A Optimized BERT for Multimodal Sentiment Analysis

Jun Wu,Tianliang Zhu,Jiahui Zhu,Tianyi Li,Chunzhi Wang
DOI: https://doi.org/10.1145/3566126
2023-02-17
Abstract:Sentiment analysis of one modality (e.g., text or image) has been broadly studied. However, not much attention has been paid to the sentiment analysis of multi-modal data. As the research on and applications of multi-modal data analysis are becoming more and more broad, it is necessary to optimize BERT internal structure. This article proposes a hierarchical multi-head self-attention and gate channel BERT, which is an optimized BERT model. The model is composed of three modules: the hierarchical multi-head self-attention module realizes the hierarchical extraction process of features; the gate channel module replaces BERT’s original Feed Forward layer to realize information filtering; and the tensor fusion model based on a self-attention mechanism is utilized to implement the fusion process of different modal features. Experiments show that our method achieves promising results and improves accuracy by 5–6% when compared with traditional models on the CMU-MOSI dataset.

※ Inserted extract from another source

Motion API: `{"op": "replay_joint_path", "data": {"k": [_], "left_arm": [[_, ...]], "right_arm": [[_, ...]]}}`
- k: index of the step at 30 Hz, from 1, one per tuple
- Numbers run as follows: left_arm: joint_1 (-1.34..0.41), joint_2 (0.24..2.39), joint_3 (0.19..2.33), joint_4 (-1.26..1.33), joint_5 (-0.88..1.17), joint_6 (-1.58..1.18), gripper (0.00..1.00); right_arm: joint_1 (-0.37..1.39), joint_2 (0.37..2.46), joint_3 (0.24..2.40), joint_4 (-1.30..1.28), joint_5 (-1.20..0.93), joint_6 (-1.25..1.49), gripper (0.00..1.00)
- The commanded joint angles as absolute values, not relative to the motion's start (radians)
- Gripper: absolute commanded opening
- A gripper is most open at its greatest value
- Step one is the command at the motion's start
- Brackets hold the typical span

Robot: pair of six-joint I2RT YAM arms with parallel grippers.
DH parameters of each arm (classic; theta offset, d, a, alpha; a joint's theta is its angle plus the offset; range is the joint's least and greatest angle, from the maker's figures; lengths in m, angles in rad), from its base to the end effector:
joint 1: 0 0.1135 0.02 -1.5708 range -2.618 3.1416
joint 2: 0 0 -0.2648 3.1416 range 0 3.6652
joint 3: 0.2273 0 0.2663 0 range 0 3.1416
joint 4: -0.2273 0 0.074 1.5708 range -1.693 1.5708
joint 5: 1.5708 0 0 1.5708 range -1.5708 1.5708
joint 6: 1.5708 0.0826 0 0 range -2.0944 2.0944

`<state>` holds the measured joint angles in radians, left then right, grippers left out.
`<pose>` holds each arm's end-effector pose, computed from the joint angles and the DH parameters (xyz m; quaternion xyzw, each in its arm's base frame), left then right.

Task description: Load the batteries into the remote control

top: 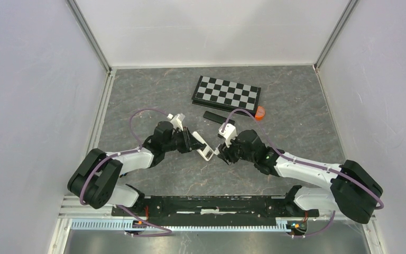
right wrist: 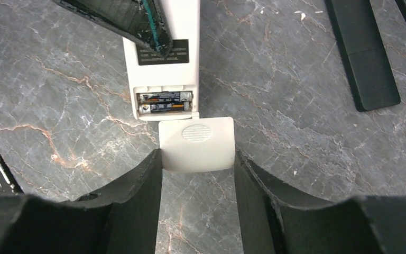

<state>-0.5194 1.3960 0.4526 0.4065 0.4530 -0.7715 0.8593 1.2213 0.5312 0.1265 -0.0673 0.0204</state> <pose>0.2444 -0.1814 0.1236 0.0036 0.8544 -0.4457 0.2673 0.1916 0.2307 0.1598 -0.3713 0.7929 0.2320 0.4239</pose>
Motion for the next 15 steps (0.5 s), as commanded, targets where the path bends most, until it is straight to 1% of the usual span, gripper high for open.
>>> {"op": "replay_joint_path", "data": {"k": [1, 4, 15], "left_arm": [[-0.523, 1.355, 0.422, 0.585, 0.423, -0.854, 0.02], [-0.525, 1.356, 0.402, 0.628, 0.423, -0.895, 0.02], [-0.525, 1.384, 0.409, 0.656, 0.435, -0.951, 0.02]], "right_arm": [[0.857, 1.219, 0.528, 0.227, -0.117, 0.008, 0.42], [0.859, 1.227, 0.530, 0.244, -0.121, 0.014, 0.42], [0.874, 1.280, 0.526, 0.282, -0.139, 0.023, 0.43]]}}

computer science, information systems, theory & methods, software engineering
What problem does this paper attempt to address?

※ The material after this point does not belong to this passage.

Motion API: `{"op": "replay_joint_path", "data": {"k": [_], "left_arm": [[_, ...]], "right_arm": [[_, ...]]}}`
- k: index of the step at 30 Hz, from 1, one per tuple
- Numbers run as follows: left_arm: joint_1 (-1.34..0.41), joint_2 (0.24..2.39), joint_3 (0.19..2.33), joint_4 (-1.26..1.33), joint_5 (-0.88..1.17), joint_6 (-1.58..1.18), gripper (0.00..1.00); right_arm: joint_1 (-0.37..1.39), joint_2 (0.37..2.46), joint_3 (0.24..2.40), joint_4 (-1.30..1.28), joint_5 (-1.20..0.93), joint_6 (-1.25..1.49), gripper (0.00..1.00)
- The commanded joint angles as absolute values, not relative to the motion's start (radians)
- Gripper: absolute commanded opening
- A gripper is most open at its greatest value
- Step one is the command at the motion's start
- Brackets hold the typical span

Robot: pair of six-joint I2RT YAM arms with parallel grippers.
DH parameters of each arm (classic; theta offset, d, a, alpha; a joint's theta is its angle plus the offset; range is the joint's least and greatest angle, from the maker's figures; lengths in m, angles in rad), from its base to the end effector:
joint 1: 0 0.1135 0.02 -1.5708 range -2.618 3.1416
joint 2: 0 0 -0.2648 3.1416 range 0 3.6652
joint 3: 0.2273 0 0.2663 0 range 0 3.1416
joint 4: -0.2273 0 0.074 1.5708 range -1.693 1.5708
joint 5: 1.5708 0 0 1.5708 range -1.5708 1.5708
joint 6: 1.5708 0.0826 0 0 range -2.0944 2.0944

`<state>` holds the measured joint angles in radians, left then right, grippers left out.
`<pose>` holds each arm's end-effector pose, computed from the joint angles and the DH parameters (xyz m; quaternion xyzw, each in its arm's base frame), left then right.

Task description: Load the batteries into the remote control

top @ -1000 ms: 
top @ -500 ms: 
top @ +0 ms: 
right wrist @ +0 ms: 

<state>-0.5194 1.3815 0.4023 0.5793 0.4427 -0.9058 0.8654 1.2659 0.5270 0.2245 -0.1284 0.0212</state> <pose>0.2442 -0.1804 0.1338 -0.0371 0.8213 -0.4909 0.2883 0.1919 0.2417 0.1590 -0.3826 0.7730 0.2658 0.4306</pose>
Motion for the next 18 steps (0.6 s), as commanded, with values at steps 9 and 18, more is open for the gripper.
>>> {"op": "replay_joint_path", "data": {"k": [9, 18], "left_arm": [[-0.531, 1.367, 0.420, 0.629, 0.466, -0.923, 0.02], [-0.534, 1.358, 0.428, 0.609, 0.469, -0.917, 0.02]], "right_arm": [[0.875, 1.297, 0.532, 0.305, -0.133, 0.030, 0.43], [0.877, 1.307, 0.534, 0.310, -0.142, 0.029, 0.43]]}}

### Problems the Paper Aims to Solve This paper aims to address issues in multimodal sentiment analysis. Specifically, while sentiment analysis of unimodal data (such as text or images) has been extensively studied, sentiment analysis of multimodal data has received less attention. As research and application of multimodal data analysis become increasingly widespread, optimizing the BERT model to handle multimodal data becomes particularly important. ### Main Contributions 1. **Hierarchical Multi-Head Self-Attention Mechanism**: Achieves hierarchical extraction of data features by using a hierarchical multi-head self-attention mechanism. 2. **Gated Channels**: Replaces the original feedforward layer in the BERT model with gated channels to achieve information filtering. 3. **HG-BERT Model**: Proposes an optimized BERT model that combines hierarchical multi-head self-attention mechanisms and gated channels. 4. **Self-Attention-Based Feature Fusion**: Achieves information interaction between different modal features through a tensor fusion model based on the self-attention mechanism. ### Experimental Results The experimental results show that the HG-BERT model outperforms traditional models on the CMU-MOSI dataset, with an accuracy improvement of 5–6%. This indicates that the optimized BERT model has better performance in multimodal sentiment analysis tasks. ### Conclusion This paper proposes an optimized BERT-based model, HG-BERT, which significantly enhances the performance of multimodal sentiment analysis through hierarchical multi-head self-attention mechanisms, gated channels, and self-attention-based feature fusion methods. Future research can further optimize the design of head distribution and gating mechanisms.